For the size issue, I've been pointed at:
http://mercurial.selenic.com/wiki/RelinkExtension


Cheers,
-g

Re: Building a single Hg repository (was: An svn question)

Posted by Mathias Bauer <Ma...@gmx.net>.

On 29.06.2011 12:17, Greg Stein wrote:

> I don't understand this part. DEV300 is the master repo, right? Are
> you saying that there is a *separate* repository for the l10n data?

Yes. we have separated the localization repos from the "other code" 
repos. There have been many good reasons to do that, but most probably 
it doesn't make a lot of sense to repeat them here.

IMHO we don't need the history for l10n files. So the easiest way to get 
that these files would be to take a source tarball and commit it to svn.

We can do that later, the l10n files are not needed to do a build. The 
build result will be en-US only then.

Regards,
Mathias

Re: Building a single Hg repository (was: An svn question)

Posted by Greg Stein <gs...@gmail.com>.

On Jun 29, 2011 8:38 AM, "Jens-Heiner Rechtien" <jh...@web.de> wrote:
>
> On 06/29/2011 12:17 PM, Greg Stein wrote:
>
> [... snip ...]
>
>
>> Um. I see kind of a pot shot at svn here. I'll give you the benefit of
>> the doubt, rather than get cranky. The local pristines (beyond just
>> diff) mean that commits can send deltas, rather than the whole file.
>> And when you're working with 4G files (oh, wait! Hg can't deal with
>> files that size!) then sending a delta is very important.
>
>
> Of course, anyone who actually commits 4G files to a *source* code
repository should be tarred and feathered.

Next time you play Quake, send a "thanks" to Subversion. id Software has
been using svn for years to store image and video assets. Subversion was
*designed* for more uses than just us code monkeys.

I could name others, but it would be tiresome. Fact is that svn can store
huge amounts of data. And people use that feature. Daily.

-g

Re: Building a single Hg repository (was: An svn question)

Posted by Jens-Heiner Rechtien <jh...@web.de>.

On 06/29/2011 12:17 PM, Greg Stein wrote:

[... snip ...]

> Um. I see kind of a pot shot at svn here. I'll give you the benefit of
> the doubt, rather than get cranky. The local pristines (beyond just
> diff) mean that commits can send deltas, rather than the whole file.
> And when you're working with 4G files (oh, wait! Hg can't deal with
> files that size!) then sending a delta is very important.

Of course, anyone who actually commits 4G files to a *source* code 
repository should be tarred and feathered.

[... snip ...]

Heiner


-- 
Jens-Heiner Rechtien

Re: Building a single Hg repository (was: An svn question)

Posted by Michael Stahl <ms...@openoffice.org>.

On 29.06.2011 12:17, Greg Stein wrote:
> On Wed, Jun 29, 2011 at 05:04, Michael Stahl<ms...@openoffice.org>  wrote:
>> On 29.06.2011 05:27, Greg Stein wrote:

>> but HG supports hardlinks between repositories (in newer versions even on
>> win32), so you can "hg clone" the master on the same filesystem and then
>> pull in the CWS, and it will be _much_ faster and take _much_ less
>
> Yah.
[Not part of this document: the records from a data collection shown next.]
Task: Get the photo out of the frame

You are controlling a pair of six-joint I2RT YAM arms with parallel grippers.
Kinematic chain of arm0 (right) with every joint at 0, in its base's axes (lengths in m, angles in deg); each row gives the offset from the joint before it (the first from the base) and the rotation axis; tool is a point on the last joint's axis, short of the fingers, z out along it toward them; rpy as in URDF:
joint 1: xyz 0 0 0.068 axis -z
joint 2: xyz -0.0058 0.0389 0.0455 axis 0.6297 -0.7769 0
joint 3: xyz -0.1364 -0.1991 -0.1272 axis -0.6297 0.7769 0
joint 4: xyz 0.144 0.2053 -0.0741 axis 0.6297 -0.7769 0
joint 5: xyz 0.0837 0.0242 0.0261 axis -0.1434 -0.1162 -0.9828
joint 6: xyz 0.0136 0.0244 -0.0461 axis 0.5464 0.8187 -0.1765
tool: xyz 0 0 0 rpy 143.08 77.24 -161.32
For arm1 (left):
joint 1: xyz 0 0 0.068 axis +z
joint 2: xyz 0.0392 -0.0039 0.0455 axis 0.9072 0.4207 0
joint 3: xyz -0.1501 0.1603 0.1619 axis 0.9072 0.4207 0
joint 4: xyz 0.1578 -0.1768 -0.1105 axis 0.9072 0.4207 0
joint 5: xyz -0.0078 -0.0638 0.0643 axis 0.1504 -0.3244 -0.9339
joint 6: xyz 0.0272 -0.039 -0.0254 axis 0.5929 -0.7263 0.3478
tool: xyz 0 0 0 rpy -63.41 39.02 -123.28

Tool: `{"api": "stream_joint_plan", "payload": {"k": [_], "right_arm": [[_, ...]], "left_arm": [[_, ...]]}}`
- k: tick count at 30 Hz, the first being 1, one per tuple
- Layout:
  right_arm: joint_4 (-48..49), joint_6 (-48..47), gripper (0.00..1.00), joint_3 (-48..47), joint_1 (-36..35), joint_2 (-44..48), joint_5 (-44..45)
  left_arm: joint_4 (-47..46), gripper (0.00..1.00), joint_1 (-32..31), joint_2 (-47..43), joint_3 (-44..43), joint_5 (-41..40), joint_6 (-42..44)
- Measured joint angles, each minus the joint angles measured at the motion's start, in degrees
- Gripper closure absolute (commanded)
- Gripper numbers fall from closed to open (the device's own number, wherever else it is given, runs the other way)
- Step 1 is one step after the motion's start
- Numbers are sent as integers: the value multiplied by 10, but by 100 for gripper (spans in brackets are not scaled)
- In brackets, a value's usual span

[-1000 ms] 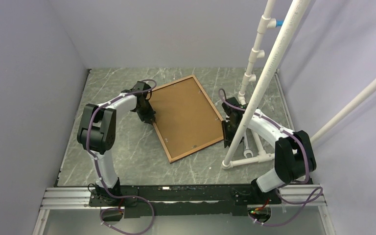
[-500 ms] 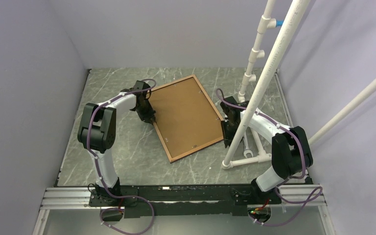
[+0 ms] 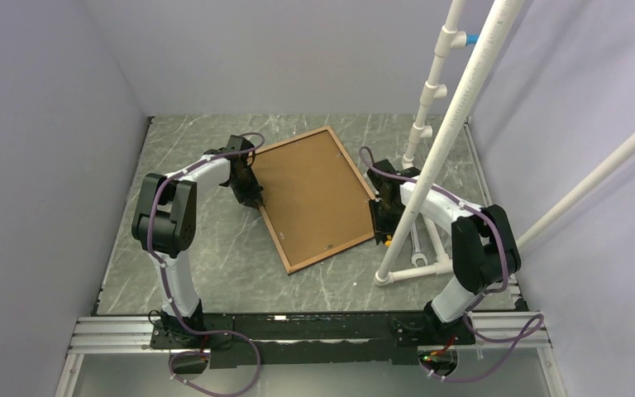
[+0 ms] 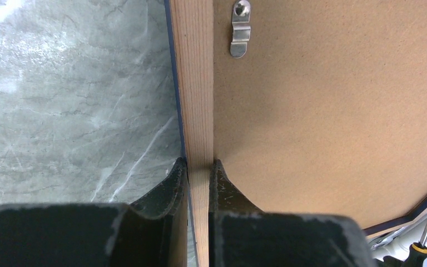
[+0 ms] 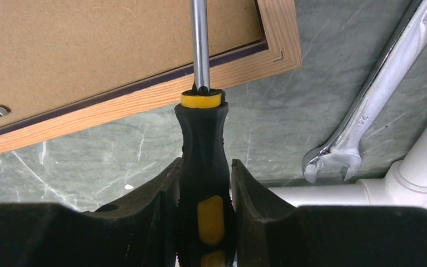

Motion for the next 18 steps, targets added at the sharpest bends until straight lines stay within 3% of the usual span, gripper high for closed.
{"api": "stream_joint_plan", "payload": {"k": [18], "right_arm": [[7,-9,100,-7,-43,-52,54]], "left_arm": [[-7,100,-1,1,-2,-2,13]]}}
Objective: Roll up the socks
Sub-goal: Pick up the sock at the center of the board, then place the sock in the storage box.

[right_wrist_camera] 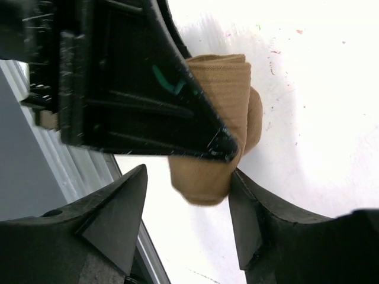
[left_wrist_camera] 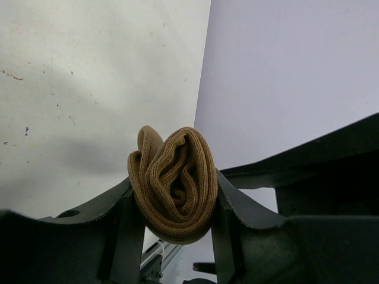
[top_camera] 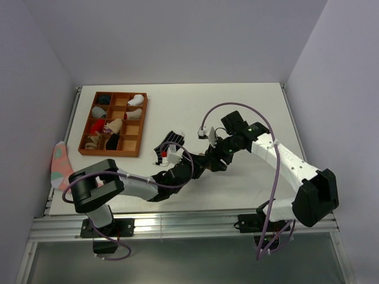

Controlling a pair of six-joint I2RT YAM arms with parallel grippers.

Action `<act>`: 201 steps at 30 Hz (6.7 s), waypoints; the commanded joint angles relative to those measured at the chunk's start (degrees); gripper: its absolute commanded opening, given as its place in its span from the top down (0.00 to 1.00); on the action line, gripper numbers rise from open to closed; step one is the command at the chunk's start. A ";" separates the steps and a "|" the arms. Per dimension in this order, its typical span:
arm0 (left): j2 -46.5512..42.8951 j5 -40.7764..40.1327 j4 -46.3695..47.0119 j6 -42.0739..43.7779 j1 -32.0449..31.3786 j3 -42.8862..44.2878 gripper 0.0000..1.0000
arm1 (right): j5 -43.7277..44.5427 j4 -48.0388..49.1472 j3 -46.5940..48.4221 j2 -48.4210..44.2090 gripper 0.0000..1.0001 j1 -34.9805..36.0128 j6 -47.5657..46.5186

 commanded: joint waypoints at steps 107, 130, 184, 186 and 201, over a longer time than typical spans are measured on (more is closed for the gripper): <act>21.63 33.96 -74.58 39.72 67.80 42.79 1.00 | -4.34 -8.30 0.71 -0.46 0.23 -21.83 -13.28; 31.04 31.32 -93.07 50.45 62.52 54.67 1.00 | -3.90 -10.15 -1.14 -0.90 0.23 -22.10 -16.01; 27.45 28.15 -97.12 52.81 62.70 50.20 1.00 | -4.33 -12.52 9.32 4.72 0.22 -22.10 -15.48; 25.60 27.29 -97.98 54.13 62.61 49.92 1.00 | -4.69 -11.73 11.50 5.07 0.22 -22.10 -13.90; 29.55 23.40 -108.11 52.56 62.52 64.70 0.75 | -0.91 -26.06 23.48 10.62 0.23 -22.80 -19.52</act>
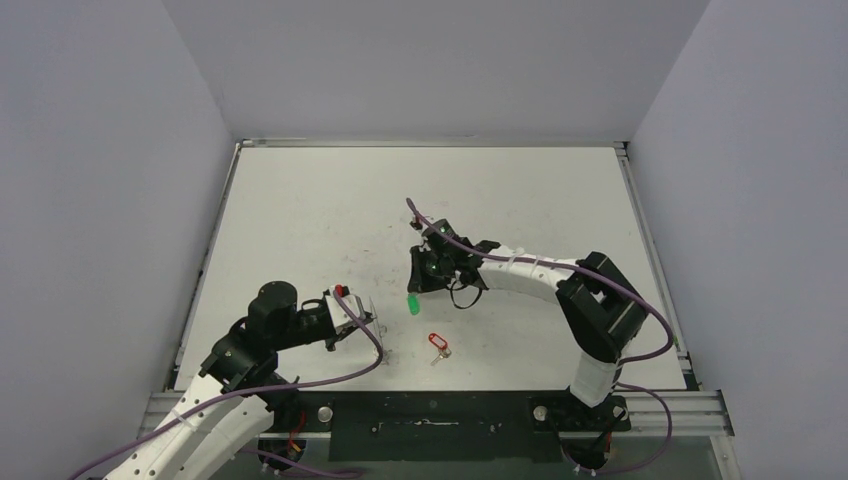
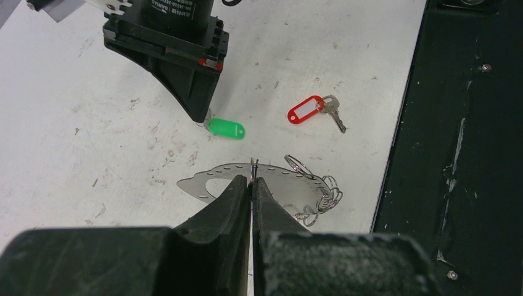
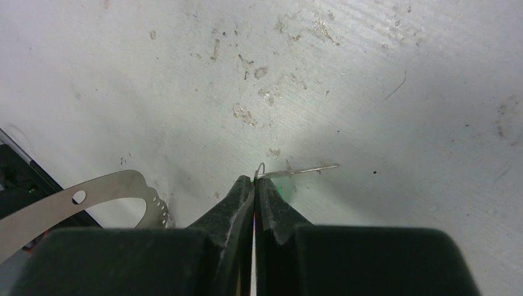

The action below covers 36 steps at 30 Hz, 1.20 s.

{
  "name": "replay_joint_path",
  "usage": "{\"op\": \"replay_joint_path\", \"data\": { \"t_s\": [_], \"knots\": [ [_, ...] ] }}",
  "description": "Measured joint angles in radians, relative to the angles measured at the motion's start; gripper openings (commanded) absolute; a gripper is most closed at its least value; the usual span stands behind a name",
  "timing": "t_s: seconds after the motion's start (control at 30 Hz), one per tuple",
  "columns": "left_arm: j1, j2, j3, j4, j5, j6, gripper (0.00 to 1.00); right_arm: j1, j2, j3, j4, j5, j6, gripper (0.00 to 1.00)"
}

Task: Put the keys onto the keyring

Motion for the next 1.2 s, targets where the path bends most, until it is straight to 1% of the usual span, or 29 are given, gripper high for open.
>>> {"op": "replay_joint_path", "data": {
  "t_s": [0.4,0.53,0.6,0.73,0.97,1.1,1.2],
  "knots": [
    [0.000,-0.003,0.000,-0.001,0.000,0.000,0.00,-0.013,-0.023,0.000,-0.003,-0.021,-0.024,0.00],
    [0.000,-0.003,0.000,-0.002,0.000,-0.004,0.00,-0.020,-0.042,-0.019,0.004,-0.057,-0.066,0.00],
    [0.000,-0.003,0.000,-0.001,-0.001,-0.006,0.00,-0.021,-0.077,-0.045,0.004,-0.082,-0.094,0.00],
    [0.000,0.010,0.000,0.011,0.000,-0.013,0.00,-0.032,-0.198,-0.091,0.005,-0.121,-0.150,0.00],
    [0.000,0.073,0.000,0.074,0.019,-0.034,0.00,-0.058,-0.382,-0.129,-0.012,-0.146,-0.248,0.00],
    [0.000,0.119,0.012,0.094,0.025,-0.021,0.00,-0.062,-0.443,-0.137,-0.052,-0.130,-0.285,0.26],
    [0.000,0.154,0.022,0.111,0.027,-0.005,0.00,-0.064,-0.436,-0.137,-0.079,-0.108,-0.292,0.30]
  ]
}}
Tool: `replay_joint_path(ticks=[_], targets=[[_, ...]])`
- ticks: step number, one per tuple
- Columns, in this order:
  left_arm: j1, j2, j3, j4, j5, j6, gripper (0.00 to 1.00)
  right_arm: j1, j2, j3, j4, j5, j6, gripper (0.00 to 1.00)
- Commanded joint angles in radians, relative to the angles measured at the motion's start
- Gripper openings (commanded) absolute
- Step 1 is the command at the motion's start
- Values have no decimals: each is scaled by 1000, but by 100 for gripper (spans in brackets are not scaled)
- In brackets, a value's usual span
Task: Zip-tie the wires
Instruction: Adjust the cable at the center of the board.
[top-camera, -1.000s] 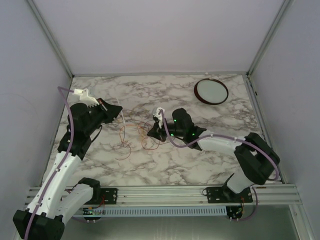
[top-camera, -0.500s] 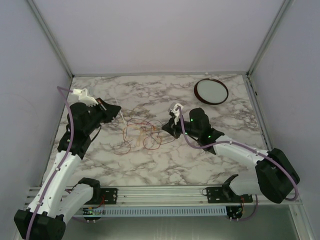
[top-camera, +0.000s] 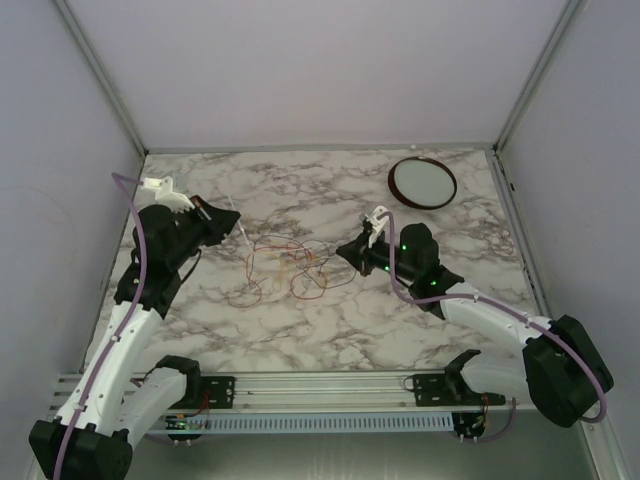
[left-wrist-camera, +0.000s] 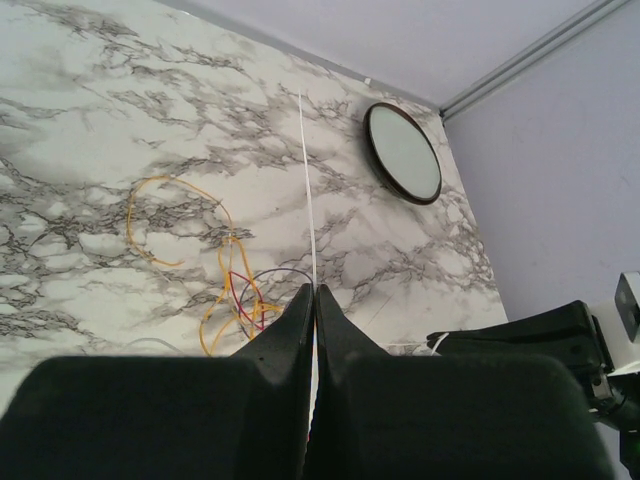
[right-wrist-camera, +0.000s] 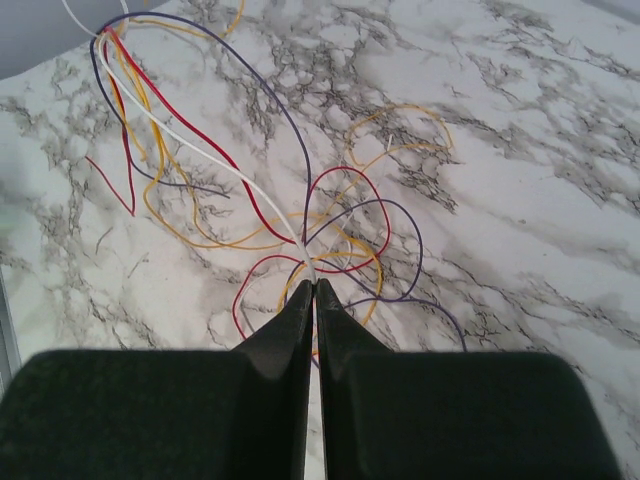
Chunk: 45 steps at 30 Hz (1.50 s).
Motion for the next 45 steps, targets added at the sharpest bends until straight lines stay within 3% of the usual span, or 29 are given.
replay_joint_path(ticks=[1,15,27,29,34,38,45], targets=[[10,-19,0,-4,14,10,0,-11,-3,10,73,-19,35,0],[21,-23,-1,-3,23,7,0,-45,-10,-26,76,47,42,0],[23,-23,-2,11,42,-1,0,-48,72,-5,123,-49,58,0],[23,-21,-6,15,43,-3,0,-47,77,8,118,-62,56,16],[24,-10,0,8,31,5,0,-47,45,49,39,-63,-21,42],[23,-3,3,12,39,8,0,-48,8,70,43,-126,-68,45],[24,-7,-6,33,50,-8,0,27,144,89,424,-265,81,42]])
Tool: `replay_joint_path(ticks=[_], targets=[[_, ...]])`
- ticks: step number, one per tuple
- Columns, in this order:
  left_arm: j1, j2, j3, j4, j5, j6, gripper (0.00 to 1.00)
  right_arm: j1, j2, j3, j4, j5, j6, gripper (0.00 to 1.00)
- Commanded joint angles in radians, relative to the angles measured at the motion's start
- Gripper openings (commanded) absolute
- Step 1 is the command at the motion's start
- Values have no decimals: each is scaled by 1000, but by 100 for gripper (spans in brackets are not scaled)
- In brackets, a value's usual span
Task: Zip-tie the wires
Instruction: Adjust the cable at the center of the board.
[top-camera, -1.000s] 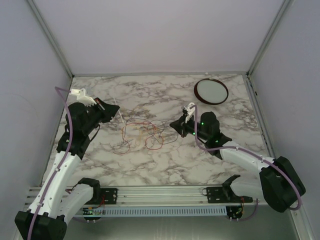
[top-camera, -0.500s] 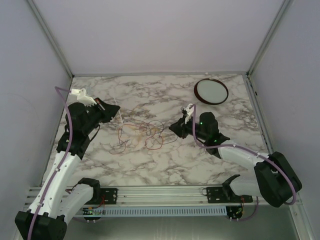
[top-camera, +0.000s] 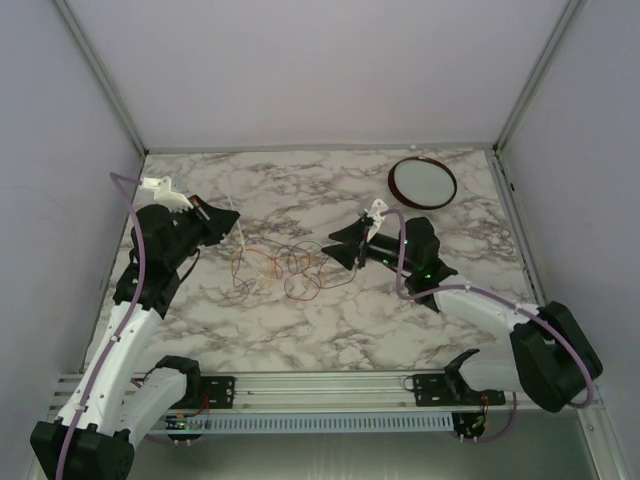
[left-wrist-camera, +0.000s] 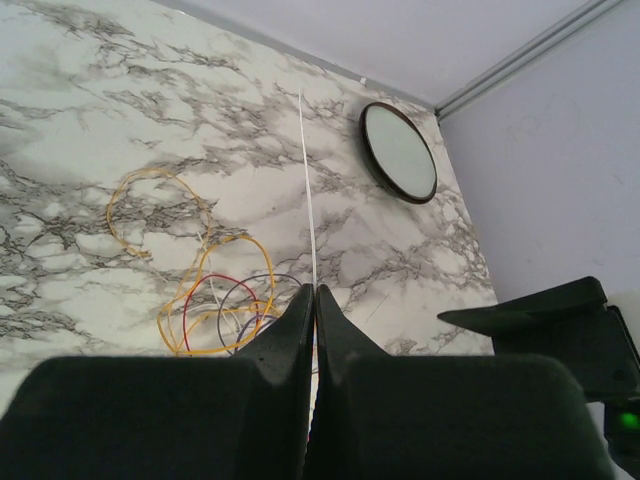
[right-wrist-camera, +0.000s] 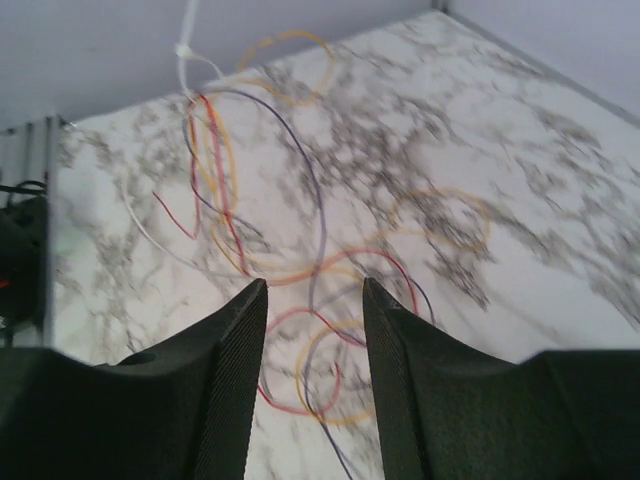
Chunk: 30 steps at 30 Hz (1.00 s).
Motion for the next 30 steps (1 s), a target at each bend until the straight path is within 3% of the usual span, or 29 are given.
replay_joint_path(ticks=[1,5,20,30], targets=[[5,-5,-7,32,24,-9,0,70,120,85,260,-100,77,39],[5,-4,-9,33,25,-11,0,135,255,179,344,-123,141,34],[5,-18,-43,72,58,-40,0,255,535,429,422,-130,166,37],[5,-27,-52,80,62,-53,0,272,597,506,412,-117,225,37]])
This is awesome, and will make pulling CWSs much quicker. I'll
> bake that into our scripts.
>
>> additional space (in fact, less than the useful-only-for-diff "pristine
>> source" in a SVN working copy would take).
>
> Um. I see kind of a pot shot at svn here. I'll give you the benefit of
> the doubt, rather than get cranky. The local pristines (beyond just
> diff) mean that commits can send deltas, rather than the whole file.
> And when you're working with 4G files (oh, wait! Hg can't deal with
> files that size!) then sending a delta is very important.

i think usually HG stores and transmits binary diffs for changes.

but you're right, SVN isn't totally useless: the remaining niche where 
SVN actually has an advantage over modern DSCMs is for versioning huge 
binary files: you don't want to have all revisions of those in a working 
copy.

we worked around that limitation by storing our binary blobs (i.e., 
external library tarballs) on a FTP server (see fetch_tarballs.sh).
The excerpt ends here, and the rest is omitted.